We want to test the labs we make to see if they are educationally effective – in other words, do students learn from doing our labs. It turns out, we discovered (and we’re not alone), this is a deceptively hard question to answer. All of us involved in teaching make test questions all the time, and we think we do an OK job. So to test a lab on, say, the evidence for evolution (a new lab we’re working on now), one approach would be to simply make some standard test questions on evolution and fossils and so on, and see if students answer those questions better after doing our lab than before. The problem is that standard questions that you just write down off the top of your head tend to test content knowledge – can students remember what they read and repeat it back. They don’t tend to test conceptual knowledge – do students have a working understanding of the concepts that they can apply in a novel situation. Students tend to have “misconceptions”, conceptual ideas that are wrong in general but nevertheless explain parts of their world, so they are hard for the student to change to a correct conception of how the world works.

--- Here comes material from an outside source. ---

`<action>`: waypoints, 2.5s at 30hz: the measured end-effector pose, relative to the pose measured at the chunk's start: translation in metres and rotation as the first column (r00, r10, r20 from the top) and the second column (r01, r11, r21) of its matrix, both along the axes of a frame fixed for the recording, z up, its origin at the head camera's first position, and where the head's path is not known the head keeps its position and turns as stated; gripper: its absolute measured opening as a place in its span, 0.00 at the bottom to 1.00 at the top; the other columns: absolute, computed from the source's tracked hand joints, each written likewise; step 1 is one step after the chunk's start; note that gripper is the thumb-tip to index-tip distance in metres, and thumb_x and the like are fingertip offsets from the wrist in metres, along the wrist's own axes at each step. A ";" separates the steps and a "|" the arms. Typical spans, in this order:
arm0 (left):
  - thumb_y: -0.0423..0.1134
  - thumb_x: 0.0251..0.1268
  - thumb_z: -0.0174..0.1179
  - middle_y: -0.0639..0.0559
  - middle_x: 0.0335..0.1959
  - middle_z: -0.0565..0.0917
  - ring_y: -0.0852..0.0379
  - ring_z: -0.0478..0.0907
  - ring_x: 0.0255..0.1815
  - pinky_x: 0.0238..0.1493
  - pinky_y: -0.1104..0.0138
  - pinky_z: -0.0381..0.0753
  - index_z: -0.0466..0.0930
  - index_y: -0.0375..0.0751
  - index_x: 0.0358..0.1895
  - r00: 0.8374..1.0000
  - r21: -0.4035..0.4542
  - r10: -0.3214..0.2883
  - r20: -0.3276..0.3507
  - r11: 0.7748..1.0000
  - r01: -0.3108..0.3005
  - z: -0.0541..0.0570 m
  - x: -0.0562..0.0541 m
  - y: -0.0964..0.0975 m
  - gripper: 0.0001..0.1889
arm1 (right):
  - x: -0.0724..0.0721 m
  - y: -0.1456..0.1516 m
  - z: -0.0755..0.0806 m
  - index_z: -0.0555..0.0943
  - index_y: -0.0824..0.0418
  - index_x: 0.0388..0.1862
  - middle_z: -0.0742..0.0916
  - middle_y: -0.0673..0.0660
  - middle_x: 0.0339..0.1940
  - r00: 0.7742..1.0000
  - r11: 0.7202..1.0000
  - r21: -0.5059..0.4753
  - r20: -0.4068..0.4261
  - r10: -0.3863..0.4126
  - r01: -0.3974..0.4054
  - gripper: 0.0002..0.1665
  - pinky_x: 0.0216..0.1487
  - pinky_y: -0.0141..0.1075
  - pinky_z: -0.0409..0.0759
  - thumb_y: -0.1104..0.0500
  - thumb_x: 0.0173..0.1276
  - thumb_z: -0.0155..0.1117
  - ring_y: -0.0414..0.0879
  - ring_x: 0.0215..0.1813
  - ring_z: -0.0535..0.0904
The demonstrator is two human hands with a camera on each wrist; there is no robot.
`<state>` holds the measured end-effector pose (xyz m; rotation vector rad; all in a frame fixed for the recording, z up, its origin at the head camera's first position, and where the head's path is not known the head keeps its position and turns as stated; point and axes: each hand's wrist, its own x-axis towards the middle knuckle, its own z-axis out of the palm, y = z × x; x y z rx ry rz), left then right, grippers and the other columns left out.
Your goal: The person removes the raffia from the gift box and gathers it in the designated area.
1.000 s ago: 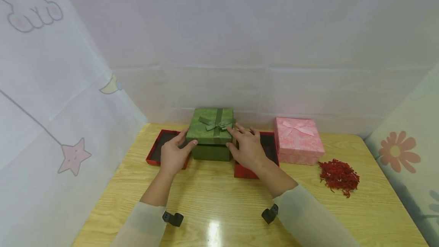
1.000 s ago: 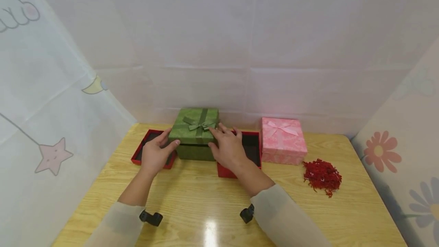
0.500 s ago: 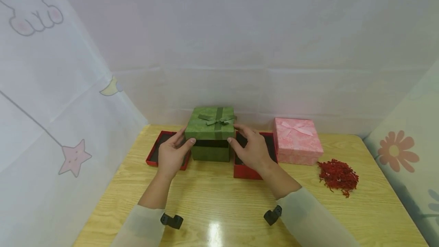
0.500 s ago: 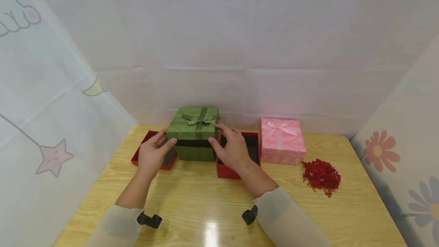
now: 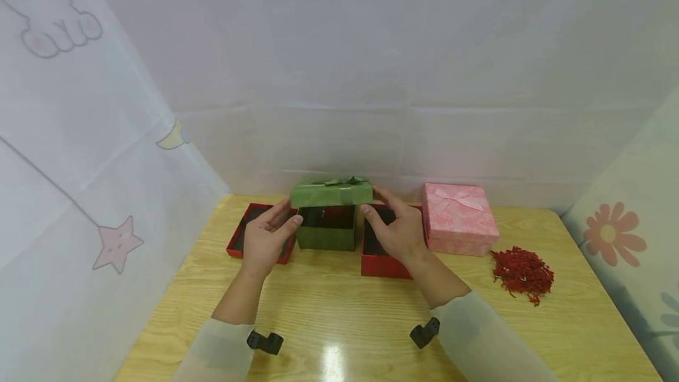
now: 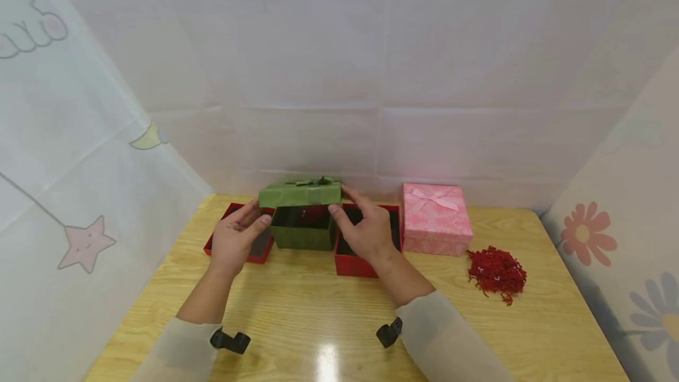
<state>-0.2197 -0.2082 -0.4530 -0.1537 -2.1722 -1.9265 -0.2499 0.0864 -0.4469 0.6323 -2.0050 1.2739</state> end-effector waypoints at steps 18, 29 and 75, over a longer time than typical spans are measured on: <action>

So we think, along with many others, that one of the things a good teaching tool should do is overcome students misconceptions on a topic and move them towards having more scientifically accurate concepts that they use. The problem is that its not easy to write test questions that really get at conceptual knowledge. And often, even very experienced teachers don’t know where their students misconceptions are (at least, among our group, our initial predictions of where students will have trouble seem to always be very incomplete). As we’ve worked on our labs in OsmoBeaker and EvoBeaker, we developed something of a protocol for finding student misconceptions and developing test questions on those. At the CCLI session, it was nice to hear that what we’ve developed seems in line with what people with a more formal training in educational research recommend.
As part of a session on concept inventories (listing those concepts that are important to understanding a topic, and the misconceptions that students have around each), Julie Libarkin from Michigan State gave a nice concrete presentation on how to make a good test. She talked about two basic principles behind test design – validity and reliability. Validity is whether the test is really measuring what you think it is. Reliability is whether it measures that consistently, both on different questions in the test addressing the same topic, and when you give the test to different groups of students. To get validity, she talked about using think-aloud interviews with students to find out why they answer questions in a certain way, and giving essay questions to students and using those essay answers to tease out the misconceptions and develop the test questions. She also talked about having experts critique the test questions (both scientists and education experts). And she mentioned using focus groups to probe for misconceptions. We’ve been doing most of those other than the focus groups with our tests. We come up with some essay or drawing questions that we think will hit on concepts students have trouble with, and then ask students to explain their answers and we probe their explanations in an interview. We then redesign the questions and add questions where we think we missed something with the first set. We continue doing that iteratively until our questions seem to be capturing most of the common thoughts we hear from the students, and the written answers seem to match the explanations. Then we select student-written answers to each question that hit on each misconception we’ve seen, and use those in making the question multiple choice. Finally, we give these to some outside experts to critique.
We haven’t thought as much about reliability, so that’s something we should do. And there are some statistical analyses we should be using as well, along with accumulated wisdom on how to write a good test question. So lots to learn. But still, it was interesting to hear that the process we came up with from a little reading in the literature and just trying things out is not that far from accepted practice. It’s encouraging to know that somewhat independent groups coming from different disciplines converge on a similar process. This whole process takes a seriously large effort, though. We’ve spent months writing a test, almost as much time as we spend writing the lab we’re trying to test. It would be great if there was some organized repository of misconceptions in various areas of biology, and tests that have been validated and reliability verified that we could just grab and run. Of course then our labs (and others) would be teaching to those tests, but if the tests are good, I don’t think that’s a bad thing. At the meeting, I heard snippets about various groups that are trying to make concept inventories and conceptual tests for different areas in biology and have these available, I’m hoping those efforts really take off as it would be such a time-saver for anyone trying to make a really good teaching tool.